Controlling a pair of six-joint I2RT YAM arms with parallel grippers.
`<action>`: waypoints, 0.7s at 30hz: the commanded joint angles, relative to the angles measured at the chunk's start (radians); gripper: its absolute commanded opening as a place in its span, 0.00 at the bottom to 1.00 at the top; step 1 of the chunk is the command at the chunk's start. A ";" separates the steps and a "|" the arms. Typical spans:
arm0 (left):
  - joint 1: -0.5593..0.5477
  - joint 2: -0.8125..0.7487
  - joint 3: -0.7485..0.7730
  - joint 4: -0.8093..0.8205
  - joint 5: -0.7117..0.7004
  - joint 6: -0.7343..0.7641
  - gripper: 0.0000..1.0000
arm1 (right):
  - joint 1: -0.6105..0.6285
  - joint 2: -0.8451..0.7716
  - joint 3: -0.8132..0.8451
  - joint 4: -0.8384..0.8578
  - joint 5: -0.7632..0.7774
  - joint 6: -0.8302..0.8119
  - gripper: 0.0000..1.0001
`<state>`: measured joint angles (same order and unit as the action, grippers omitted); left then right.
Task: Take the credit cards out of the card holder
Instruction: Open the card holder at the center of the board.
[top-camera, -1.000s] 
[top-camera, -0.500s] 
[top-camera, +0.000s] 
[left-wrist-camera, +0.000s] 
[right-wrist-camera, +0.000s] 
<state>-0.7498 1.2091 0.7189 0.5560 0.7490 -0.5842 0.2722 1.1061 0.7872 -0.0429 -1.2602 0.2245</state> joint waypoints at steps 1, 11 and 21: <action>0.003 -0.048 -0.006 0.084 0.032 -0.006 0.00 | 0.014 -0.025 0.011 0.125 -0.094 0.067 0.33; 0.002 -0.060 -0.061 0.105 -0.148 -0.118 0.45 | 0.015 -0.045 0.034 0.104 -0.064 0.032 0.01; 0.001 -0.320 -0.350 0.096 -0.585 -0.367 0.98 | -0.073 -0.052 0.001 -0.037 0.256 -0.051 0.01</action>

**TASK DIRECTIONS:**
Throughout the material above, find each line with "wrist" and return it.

**ANSWER TO THIS TASK:**
[left-wrist-camera, +0.000s] 
[right-wrist-camera, +0.000s] 

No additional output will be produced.